Besides jointly normal random variable, what other distribution satisfies uncorrelated if and only if independent?
It is well known that for a jointly normally distributed random variables $(X_1,...,X_n)^T,$ they are uncorrelated if and only if independent.
It is also well-known that for any random variable, independent implies uncorrelated but not the converse.
Here comes my question:
Question: Besides jointly normal random variable, what other distribution satisfies uncorrelated if and only if independent?
As a trivial example:
Let $X,Y$ be two uncorrelated coin flips (i.e. each are $1$ with probability $1/2$ and $0$ with probability $1/2$ and $E(XY)=1/4$).
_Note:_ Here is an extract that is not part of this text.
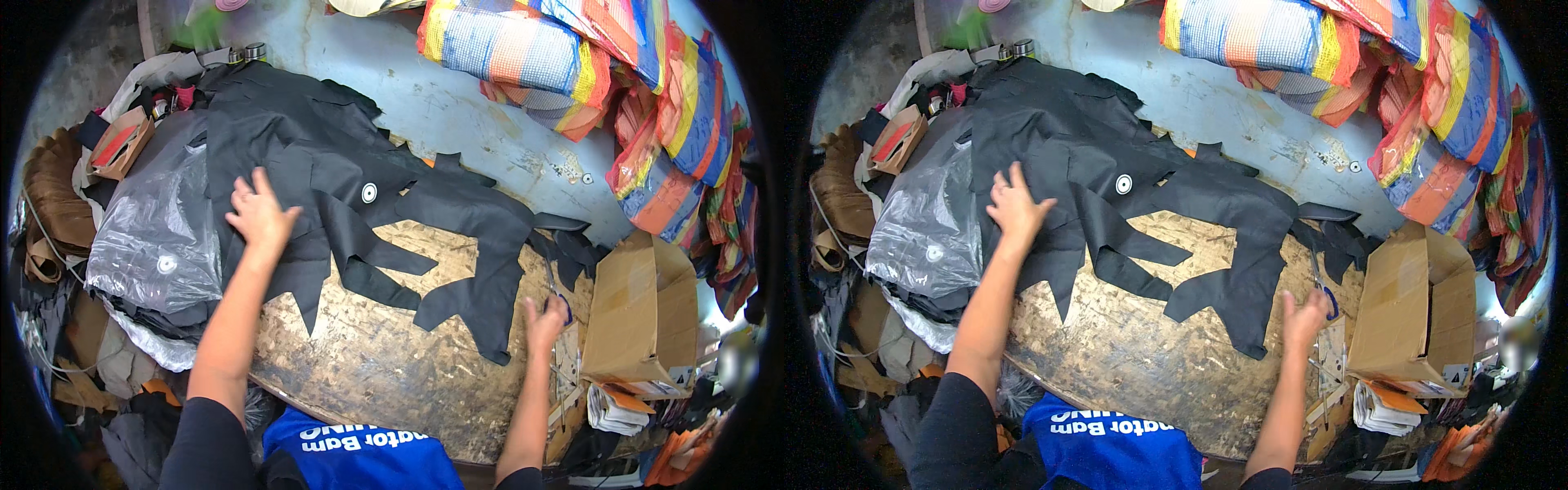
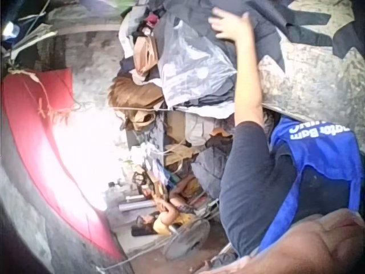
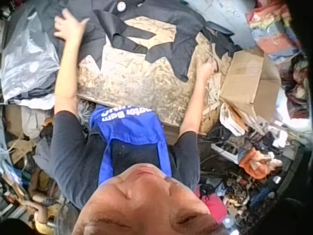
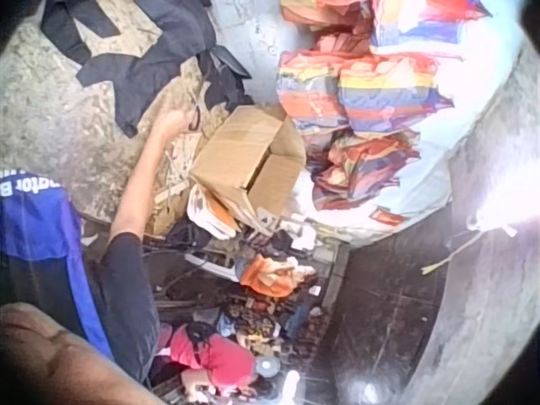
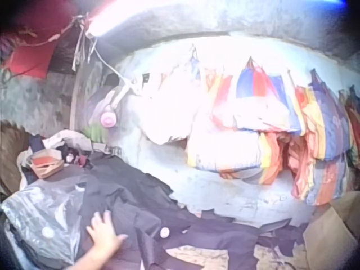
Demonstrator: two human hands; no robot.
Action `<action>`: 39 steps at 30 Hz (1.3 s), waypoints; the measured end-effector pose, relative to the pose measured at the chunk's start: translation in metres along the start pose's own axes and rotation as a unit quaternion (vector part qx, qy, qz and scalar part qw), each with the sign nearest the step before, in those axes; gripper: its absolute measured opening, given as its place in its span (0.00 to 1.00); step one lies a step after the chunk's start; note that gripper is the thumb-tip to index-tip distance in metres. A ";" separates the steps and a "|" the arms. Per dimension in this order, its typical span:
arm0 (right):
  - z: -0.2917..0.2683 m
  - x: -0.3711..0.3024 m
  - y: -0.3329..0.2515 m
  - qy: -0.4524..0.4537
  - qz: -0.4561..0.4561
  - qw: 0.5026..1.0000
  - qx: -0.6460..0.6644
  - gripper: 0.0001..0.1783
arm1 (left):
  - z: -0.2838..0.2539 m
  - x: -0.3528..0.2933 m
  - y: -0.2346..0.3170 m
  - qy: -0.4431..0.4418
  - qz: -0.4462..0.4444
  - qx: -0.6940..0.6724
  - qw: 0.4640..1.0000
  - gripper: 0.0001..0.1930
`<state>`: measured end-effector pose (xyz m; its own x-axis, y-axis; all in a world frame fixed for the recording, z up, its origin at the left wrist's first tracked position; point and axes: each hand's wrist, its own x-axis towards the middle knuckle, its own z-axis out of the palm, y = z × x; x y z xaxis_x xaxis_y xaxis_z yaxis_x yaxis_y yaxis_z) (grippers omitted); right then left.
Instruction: The person cuts a piece of black fabric using scissors, then lays out and traces cardboard patterns onto the fabric with a pen. The person handles multiple pattern pieces and fabric sections on a cluttered work table.
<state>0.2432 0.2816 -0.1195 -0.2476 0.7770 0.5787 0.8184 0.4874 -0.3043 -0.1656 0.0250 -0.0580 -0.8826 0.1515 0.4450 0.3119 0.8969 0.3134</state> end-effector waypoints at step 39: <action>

Then \begin{align*}\frac14 &=E(XY)\\&=1\cdot P(X=1,Y=1)+0\cdot P(X=1,Y=0)+0\cdot P(X=0,Y=1)+0\cdot P(X=0,y=0)\\&=P(X=1,Y=1)\end{align*}
Or $P(X=1,Y=1)=1/4=P(X=1)P(Y=1)$.
Then by law of total probability $P(X=1,Y=0)+P(X=1,Y=1)=1/2$ so $P(X=1,Y=0)=1/4=P(X=1)P(Y=0)$.
The rest follow.
Here we're talking about families of distributions rather than about individual distributions. If I specify just one distribution for a tuple $(X_1,\ldots,X_n)$ of random variables and it happens that they are independent and have finite variances, then I can say they're independent if and only if they're uncorrelated, and if it happens that they have all non-zero covariences, then I can also say they're independent if and only if they're uncorrelated. So any distribution matching either of these two descriptions is an example of the kind requested, but an uninteresting example.
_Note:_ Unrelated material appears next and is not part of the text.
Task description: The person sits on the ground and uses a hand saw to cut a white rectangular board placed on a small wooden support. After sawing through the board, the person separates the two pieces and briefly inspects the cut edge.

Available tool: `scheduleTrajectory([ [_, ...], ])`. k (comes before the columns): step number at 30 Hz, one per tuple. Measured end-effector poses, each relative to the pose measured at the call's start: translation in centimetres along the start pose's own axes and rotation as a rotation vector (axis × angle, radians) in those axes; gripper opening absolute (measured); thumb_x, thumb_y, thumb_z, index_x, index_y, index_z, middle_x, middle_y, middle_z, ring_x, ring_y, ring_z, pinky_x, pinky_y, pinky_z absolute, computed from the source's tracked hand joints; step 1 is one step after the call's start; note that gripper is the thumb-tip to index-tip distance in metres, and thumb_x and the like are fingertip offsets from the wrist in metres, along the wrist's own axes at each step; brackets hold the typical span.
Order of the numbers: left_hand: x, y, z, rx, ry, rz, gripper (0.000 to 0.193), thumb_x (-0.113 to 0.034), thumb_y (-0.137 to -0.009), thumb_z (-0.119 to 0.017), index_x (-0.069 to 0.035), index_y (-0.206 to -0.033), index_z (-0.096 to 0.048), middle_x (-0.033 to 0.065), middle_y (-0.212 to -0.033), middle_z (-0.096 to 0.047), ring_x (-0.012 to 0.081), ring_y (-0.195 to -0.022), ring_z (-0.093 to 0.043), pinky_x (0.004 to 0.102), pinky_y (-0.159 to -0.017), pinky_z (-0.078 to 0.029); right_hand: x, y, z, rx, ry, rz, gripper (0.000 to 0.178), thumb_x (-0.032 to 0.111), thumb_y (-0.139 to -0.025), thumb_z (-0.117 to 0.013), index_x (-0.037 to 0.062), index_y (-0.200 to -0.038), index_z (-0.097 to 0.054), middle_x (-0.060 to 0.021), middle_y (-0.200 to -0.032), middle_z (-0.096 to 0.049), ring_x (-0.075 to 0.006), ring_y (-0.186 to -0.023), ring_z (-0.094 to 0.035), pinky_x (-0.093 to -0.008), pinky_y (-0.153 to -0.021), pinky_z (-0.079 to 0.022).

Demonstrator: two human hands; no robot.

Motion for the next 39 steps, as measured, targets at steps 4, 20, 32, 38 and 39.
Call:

Here's just one example that's somewhat more interesting. Suppose you have a Poisson process on a measure space (which, as often happens, could for example be the Euclidean plane with Lebesgue measure). Let $X_A$ be the number of "arrivals" within the measurable set $A,$ so that $X_A\sim\operatorname{Poisson}(m(A)),$ where $m(A)$ is the measure of $A.$ (In the plane example, one would usually just say that $m(A)$ is the area of the region $A$ in the plane.)
Then $X_{A_1}, \ldots, X_{A_n}$ are independent if and only if they are uncorrelated, and also if and only if $A_1,\ldots,A_n$ are pairwise disjoint.
One might say this is a family of distributions parametrized by the tuple $(A_1,\ldots,A_n),$ but the joint distribution depends on the choice of that tuple only through the measures of their intersections, so the latter should probably be taken to be the parameter space.